WORK REQUIRED.
Taking the material as a whole, state how many of its lines contain "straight". Write the number and nothing more.

++++++++++

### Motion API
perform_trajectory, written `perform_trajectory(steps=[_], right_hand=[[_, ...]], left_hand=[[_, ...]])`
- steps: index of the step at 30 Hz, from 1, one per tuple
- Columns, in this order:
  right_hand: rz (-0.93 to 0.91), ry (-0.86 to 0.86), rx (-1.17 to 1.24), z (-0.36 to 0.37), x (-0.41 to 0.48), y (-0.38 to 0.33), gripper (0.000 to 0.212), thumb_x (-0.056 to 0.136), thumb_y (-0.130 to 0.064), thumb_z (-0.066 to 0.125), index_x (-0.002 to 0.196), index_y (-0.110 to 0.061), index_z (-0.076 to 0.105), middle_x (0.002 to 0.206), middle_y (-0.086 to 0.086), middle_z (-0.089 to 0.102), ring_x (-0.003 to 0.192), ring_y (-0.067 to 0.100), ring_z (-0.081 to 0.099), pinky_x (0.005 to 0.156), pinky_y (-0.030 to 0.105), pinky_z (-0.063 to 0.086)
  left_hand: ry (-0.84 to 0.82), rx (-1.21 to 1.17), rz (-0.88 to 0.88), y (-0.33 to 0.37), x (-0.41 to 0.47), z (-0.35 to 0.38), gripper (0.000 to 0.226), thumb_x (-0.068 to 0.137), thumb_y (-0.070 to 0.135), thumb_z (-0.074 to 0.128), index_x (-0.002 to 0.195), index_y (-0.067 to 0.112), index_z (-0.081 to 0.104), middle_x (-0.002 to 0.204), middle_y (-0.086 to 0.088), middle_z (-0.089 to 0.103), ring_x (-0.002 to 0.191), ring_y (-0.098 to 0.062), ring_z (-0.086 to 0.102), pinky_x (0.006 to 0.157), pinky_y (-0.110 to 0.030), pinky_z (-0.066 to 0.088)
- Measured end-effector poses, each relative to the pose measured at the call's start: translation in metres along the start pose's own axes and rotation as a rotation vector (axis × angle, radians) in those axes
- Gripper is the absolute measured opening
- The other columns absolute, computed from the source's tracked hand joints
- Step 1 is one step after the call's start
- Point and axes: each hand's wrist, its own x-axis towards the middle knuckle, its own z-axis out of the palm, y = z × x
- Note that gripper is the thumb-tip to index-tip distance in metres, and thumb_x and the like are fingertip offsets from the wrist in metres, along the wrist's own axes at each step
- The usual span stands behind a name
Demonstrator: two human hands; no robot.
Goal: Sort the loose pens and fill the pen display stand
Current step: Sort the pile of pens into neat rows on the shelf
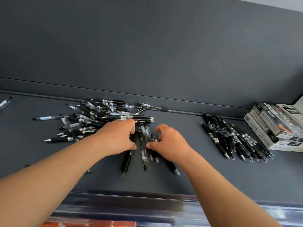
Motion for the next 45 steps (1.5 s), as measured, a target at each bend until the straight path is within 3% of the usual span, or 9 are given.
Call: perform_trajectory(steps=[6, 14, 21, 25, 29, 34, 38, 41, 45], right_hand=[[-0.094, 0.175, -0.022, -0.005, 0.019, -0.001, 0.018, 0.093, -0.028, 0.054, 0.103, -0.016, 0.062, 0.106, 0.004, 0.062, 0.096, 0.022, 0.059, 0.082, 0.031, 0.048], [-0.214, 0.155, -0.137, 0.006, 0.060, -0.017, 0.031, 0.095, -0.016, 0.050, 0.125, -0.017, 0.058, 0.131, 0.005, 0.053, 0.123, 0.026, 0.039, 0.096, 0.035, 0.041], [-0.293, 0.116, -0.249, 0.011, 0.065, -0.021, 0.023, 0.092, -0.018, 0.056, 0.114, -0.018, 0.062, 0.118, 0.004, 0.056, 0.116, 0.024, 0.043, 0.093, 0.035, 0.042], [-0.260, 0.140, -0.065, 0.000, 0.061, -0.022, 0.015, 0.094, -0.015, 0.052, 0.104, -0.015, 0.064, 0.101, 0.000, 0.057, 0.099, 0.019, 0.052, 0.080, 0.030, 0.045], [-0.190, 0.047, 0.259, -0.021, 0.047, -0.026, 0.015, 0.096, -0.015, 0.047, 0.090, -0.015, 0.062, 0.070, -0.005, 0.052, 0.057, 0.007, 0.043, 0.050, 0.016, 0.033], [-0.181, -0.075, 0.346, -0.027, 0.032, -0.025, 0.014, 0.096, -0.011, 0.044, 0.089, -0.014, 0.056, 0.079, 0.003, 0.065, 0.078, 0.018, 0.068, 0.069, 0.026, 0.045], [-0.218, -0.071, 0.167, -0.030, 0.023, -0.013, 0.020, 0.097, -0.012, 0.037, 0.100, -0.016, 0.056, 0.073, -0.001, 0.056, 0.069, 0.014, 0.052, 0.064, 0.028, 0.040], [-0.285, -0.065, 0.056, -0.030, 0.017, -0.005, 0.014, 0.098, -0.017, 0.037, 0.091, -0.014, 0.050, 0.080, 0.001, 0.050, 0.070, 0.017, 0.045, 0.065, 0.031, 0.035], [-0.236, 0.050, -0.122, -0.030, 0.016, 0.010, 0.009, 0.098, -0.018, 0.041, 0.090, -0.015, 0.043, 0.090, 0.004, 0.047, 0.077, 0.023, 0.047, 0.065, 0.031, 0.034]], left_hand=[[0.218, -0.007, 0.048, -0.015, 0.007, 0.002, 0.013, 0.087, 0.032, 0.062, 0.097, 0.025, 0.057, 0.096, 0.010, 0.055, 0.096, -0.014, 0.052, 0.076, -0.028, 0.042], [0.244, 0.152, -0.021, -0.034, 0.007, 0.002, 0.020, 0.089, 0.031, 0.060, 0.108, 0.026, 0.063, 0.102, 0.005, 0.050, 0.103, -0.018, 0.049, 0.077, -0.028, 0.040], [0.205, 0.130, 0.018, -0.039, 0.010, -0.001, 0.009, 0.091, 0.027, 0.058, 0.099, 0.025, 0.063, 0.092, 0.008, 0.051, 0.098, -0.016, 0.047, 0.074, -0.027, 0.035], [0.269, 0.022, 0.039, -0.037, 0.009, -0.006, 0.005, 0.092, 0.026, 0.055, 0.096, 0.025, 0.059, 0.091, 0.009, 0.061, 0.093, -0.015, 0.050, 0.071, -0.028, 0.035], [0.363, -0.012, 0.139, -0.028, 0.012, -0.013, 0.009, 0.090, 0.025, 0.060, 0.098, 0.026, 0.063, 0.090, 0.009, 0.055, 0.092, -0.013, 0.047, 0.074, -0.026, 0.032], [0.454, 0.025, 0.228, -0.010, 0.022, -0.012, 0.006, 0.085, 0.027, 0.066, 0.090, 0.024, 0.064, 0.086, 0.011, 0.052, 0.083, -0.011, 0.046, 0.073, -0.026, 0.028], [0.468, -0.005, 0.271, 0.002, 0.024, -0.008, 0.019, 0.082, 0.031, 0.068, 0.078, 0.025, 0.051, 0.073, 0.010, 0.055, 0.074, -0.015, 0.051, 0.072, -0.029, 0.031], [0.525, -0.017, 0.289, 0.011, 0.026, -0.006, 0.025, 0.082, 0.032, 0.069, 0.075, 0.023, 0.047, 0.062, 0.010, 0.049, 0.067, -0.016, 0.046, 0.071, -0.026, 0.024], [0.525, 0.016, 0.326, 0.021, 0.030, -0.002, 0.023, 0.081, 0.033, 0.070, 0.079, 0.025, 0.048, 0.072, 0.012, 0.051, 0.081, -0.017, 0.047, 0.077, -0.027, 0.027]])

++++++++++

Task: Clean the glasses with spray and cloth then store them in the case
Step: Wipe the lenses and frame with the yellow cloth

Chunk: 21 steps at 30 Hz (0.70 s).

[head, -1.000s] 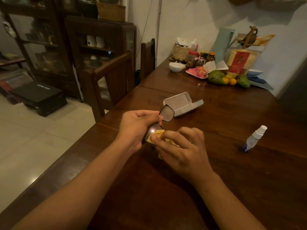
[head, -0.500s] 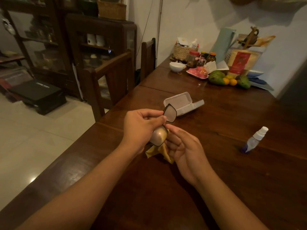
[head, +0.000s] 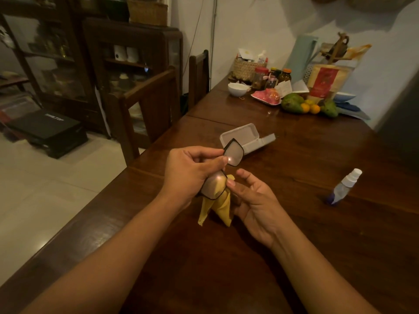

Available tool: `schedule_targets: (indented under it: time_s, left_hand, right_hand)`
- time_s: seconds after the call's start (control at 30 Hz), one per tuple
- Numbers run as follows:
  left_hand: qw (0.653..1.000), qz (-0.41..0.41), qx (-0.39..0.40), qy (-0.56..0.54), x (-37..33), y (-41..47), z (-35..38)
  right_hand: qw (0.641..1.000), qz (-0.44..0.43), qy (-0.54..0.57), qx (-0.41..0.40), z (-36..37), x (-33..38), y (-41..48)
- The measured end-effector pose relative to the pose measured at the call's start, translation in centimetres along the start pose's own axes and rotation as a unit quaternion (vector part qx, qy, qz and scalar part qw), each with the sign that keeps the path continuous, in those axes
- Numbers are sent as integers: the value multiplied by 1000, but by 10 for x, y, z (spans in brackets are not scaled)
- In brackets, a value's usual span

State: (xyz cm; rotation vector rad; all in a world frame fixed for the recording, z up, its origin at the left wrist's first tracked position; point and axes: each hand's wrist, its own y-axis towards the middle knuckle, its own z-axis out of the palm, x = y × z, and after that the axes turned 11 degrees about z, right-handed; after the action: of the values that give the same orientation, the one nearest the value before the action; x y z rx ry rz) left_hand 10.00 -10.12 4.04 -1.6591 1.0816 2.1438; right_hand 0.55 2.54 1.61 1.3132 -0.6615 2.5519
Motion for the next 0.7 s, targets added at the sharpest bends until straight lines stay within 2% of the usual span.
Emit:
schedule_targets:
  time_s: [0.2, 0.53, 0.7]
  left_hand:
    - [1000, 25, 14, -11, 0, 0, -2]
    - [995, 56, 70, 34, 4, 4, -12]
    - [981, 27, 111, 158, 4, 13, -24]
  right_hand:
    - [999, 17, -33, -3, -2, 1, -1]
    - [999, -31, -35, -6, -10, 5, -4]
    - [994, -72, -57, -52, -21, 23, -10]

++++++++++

THE COMPLETED TASK.
2